• [WORK REQUIRED]:
For the records that follow, please set down exactly the lines between the one holding "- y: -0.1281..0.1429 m" and the one holding "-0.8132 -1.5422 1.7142", inclusive, and only those.

==== RECORDED DATA

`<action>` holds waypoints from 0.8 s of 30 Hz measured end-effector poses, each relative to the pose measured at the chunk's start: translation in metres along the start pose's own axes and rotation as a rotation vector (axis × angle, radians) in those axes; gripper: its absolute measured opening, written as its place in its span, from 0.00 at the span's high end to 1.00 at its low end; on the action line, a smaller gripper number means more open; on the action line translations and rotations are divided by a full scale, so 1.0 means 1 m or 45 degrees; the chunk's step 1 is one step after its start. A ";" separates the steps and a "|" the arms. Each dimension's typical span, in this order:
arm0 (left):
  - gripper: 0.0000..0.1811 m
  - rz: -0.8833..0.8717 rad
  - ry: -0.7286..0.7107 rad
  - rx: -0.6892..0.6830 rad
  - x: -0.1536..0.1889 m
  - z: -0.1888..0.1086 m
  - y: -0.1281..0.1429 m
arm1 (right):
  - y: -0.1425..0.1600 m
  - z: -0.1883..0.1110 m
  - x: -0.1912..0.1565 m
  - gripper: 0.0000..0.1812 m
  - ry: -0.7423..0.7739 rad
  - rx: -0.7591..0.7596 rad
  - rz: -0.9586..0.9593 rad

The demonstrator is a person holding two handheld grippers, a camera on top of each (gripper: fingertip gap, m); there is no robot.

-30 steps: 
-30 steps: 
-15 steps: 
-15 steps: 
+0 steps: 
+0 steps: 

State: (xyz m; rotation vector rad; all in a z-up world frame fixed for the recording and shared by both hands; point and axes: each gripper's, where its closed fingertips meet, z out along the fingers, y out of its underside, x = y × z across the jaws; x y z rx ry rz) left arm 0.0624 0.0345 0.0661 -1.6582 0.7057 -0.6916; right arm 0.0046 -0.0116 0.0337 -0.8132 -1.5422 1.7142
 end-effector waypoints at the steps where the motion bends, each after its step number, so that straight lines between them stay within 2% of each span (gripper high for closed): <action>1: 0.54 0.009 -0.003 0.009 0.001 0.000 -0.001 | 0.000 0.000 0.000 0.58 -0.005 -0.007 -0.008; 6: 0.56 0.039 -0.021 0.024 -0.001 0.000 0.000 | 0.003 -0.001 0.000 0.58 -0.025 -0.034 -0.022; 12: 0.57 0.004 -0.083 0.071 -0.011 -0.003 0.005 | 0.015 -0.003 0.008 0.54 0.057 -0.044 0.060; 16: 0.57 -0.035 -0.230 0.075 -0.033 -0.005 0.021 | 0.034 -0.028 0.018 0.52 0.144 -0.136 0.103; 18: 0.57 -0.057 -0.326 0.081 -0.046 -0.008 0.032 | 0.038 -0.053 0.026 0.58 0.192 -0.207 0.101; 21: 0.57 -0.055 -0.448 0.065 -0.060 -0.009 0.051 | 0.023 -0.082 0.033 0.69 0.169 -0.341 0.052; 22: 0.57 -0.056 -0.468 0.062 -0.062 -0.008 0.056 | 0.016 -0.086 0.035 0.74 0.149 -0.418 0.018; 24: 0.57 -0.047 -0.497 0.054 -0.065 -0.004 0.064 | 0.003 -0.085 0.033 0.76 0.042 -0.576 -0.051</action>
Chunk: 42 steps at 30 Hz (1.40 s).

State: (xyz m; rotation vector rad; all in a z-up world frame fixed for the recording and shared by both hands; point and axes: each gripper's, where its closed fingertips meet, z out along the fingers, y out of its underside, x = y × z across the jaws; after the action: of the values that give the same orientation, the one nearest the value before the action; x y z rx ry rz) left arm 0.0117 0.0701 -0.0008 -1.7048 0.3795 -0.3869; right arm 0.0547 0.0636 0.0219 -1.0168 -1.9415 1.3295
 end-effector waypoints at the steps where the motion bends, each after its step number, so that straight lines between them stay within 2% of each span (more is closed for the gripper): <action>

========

• [YOUR RESPONSE]:
  - y: -0.1281..0.1429 m
arm1 (right):
  - y: -0.1425..0.1600 m
  - z: -0.1883..0.1110 m
  - x: -0.1912..0.1565 m
  - gripper: 0.0000..0.1812 m
  - ry: -0.7423..0.7739 rad
  - rx: -0.7591..0.7596 rad
  - rz: -0.9586..0.9593 rad

The demonstrator is a person holding two handheld grippers, a camera on top of each (gripper: fingertip gap, m); there is no robot.

-30 steps: 
-30 steps: 
-15 steps: 
-15 steps: 
+0 steps: 
+0 steps: 

State: (xyz m; rotation vector rad; all in a z-up world frame fixed for the recording and shared by both hands; point and axes: each gripper's, where its closed fingertips meet, z out along the fingers, y out of its underside, x = y × z across the jaws; x y z rx ry rz) left arm 0.0624 0.0345 0.0661 -1.6582 0.7057 -0.6916; right arm 0.0046 -0.0116 0.0337 -0.8132 -1.5422 1.7142

What the exercise required is now done.